## HOW TO COMPLETE THIS TASK
Using the records below, repeat exactly the lines from the one holding "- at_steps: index" through the one holding "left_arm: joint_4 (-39", both ends included, and no others.

==== TASK MATERIAL

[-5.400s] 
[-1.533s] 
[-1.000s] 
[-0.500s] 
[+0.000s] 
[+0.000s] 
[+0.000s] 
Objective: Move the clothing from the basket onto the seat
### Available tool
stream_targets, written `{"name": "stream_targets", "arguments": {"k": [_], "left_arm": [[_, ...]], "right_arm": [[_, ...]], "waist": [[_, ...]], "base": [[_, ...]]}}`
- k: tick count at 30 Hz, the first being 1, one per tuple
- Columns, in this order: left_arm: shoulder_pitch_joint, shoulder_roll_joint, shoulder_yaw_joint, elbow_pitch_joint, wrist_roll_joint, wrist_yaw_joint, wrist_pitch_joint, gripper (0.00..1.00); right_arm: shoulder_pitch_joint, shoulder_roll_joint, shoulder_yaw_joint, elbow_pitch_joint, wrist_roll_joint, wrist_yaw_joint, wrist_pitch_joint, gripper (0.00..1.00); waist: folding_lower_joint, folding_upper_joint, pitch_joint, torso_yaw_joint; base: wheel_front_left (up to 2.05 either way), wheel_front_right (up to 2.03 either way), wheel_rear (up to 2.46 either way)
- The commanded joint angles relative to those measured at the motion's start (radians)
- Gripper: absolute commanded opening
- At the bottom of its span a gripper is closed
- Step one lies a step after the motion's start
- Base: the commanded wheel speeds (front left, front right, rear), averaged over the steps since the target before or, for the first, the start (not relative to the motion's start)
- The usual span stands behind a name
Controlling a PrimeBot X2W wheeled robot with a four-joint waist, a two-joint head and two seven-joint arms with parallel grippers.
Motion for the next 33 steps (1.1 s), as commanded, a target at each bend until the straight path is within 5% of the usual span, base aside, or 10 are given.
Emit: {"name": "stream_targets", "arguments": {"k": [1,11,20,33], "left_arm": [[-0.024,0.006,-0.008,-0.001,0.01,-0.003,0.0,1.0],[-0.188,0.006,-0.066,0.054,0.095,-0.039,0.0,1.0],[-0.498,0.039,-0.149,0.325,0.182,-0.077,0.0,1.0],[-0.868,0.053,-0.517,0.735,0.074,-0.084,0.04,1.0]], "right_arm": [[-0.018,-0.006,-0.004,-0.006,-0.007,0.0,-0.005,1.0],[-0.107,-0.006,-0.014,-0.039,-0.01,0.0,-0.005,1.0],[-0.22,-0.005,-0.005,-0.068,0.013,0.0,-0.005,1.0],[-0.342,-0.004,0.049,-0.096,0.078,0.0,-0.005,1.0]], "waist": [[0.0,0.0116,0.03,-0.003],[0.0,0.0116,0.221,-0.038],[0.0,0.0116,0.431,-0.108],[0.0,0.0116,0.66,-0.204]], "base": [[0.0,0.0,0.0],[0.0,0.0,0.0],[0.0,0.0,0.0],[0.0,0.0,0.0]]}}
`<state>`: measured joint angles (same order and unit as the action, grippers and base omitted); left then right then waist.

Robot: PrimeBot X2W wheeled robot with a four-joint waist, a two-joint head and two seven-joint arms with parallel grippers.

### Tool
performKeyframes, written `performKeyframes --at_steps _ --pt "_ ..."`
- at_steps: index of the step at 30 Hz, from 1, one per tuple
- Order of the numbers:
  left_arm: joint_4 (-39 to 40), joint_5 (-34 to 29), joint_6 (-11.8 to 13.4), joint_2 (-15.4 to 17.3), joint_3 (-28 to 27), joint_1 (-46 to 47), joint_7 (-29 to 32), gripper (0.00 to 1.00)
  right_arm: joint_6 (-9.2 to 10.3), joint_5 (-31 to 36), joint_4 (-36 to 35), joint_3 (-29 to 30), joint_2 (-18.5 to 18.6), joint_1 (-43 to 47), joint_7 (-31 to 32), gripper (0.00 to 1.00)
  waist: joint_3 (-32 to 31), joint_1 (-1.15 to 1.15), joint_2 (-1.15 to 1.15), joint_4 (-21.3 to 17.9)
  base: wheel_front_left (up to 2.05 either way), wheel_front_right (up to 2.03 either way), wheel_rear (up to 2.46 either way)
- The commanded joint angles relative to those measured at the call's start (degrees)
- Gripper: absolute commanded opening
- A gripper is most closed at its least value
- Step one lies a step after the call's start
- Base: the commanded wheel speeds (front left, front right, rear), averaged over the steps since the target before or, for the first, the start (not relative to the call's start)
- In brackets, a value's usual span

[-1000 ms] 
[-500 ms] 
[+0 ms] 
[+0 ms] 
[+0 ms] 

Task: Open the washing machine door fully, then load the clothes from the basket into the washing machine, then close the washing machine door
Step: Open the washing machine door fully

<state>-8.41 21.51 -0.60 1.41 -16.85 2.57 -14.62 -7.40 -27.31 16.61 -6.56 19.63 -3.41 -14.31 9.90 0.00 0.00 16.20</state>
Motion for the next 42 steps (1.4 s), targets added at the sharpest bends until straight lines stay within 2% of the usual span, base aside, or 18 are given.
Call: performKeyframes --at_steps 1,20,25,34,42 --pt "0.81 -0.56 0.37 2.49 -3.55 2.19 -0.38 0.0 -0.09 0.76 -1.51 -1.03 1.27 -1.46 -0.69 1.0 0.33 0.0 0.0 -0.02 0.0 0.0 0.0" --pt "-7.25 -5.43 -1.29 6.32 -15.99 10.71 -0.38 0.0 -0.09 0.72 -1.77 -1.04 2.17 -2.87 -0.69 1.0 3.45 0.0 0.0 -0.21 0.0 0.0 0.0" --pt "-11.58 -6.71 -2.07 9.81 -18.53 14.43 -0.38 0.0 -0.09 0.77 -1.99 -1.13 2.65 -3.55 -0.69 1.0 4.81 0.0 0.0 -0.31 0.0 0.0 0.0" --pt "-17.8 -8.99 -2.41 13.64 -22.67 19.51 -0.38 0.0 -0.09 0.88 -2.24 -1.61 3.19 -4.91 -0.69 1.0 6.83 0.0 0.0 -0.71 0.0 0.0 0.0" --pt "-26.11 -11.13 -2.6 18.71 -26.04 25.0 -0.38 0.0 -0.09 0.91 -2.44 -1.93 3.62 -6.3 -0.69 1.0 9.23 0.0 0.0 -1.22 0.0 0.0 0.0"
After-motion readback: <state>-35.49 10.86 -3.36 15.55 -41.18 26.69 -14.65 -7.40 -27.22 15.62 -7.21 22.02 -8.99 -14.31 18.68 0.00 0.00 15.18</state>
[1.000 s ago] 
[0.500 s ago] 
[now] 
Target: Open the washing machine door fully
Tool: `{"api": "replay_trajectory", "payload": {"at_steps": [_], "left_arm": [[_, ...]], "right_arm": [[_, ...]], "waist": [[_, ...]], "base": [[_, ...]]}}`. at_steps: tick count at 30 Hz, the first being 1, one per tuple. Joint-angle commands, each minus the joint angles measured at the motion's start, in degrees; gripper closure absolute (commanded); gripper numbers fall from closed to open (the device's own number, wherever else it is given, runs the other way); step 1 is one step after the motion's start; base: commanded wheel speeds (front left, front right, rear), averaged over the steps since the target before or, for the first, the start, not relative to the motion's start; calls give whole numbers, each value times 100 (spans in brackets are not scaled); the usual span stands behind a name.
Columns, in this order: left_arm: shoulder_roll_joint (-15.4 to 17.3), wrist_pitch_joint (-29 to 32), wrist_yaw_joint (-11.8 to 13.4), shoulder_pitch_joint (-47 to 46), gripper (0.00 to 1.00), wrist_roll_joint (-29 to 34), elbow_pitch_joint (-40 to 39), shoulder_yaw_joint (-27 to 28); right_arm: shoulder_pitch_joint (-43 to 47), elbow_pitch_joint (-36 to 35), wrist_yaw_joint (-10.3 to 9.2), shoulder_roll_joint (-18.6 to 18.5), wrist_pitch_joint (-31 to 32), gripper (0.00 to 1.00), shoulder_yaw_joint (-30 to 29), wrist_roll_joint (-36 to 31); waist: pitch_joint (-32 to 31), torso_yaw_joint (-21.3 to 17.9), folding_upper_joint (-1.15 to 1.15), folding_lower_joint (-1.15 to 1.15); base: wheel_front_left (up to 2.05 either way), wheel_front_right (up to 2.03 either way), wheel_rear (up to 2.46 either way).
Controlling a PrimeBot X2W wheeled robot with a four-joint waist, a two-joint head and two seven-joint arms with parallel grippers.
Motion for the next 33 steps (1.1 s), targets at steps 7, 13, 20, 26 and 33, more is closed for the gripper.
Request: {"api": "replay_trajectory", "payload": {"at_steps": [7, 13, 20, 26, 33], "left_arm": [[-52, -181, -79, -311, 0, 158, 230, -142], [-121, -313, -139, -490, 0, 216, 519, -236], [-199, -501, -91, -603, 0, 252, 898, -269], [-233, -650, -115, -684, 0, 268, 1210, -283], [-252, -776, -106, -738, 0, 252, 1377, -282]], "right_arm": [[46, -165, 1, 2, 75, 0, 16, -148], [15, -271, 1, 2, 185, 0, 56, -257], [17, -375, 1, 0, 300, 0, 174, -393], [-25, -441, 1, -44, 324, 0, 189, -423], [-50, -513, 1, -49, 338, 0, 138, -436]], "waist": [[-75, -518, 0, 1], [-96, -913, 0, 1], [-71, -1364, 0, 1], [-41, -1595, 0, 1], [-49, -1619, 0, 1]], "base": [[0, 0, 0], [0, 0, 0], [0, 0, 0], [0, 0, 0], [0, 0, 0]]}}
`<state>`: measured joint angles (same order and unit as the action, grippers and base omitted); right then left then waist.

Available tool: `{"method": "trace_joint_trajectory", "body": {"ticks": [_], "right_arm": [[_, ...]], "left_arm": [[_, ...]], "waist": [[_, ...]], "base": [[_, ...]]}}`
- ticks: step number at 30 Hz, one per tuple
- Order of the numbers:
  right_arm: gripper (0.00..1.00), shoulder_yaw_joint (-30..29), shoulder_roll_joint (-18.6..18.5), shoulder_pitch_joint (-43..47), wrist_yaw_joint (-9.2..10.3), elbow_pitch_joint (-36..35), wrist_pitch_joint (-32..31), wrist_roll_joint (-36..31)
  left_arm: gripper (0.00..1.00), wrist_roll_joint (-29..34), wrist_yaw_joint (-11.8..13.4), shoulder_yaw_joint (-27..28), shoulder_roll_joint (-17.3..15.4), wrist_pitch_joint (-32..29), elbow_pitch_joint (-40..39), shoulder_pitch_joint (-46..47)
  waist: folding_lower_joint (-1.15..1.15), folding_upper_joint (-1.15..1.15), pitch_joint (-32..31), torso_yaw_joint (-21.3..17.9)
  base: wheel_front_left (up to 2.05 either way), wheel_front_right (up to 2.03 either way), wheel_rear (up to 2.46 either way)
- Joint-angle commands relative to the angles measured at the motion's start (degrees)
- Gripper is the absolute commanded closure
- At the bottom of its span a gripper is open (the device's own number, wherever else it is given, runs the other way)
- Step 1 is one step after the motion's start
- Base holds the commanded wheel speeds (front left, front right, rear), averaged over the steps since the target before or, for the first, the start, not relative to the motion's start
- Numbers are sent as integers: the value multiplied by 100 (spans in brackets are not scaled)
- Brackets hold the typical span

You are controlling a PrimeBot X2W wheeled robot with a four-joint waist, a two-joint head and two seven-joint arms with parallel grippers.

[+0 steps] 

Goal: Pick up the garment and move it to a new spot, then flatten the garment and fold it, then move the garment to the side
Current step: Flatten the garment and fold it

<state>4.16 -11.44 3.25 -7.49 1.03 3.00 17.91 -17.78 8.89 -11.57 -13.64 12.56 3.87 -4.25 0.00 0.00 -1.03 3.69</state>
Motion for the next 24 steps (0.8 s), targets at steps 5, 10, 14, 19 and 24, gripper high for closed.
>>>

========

## RESPONSE
- at_steps: index of the step at 30 Hz, from 1, one per tuple
- Order of the numbers:
  left_arm: joint_4 (-39 to 40), joint_5 (-34 to 29), joint_6 (-11.8 to 13.4), joint_2 (-15.4 to 17.3), joint_3 (-28 to 27), joint_1 (-46 to 47), joint_7 (-29 to 32), gripper (0.00 to 1.00)

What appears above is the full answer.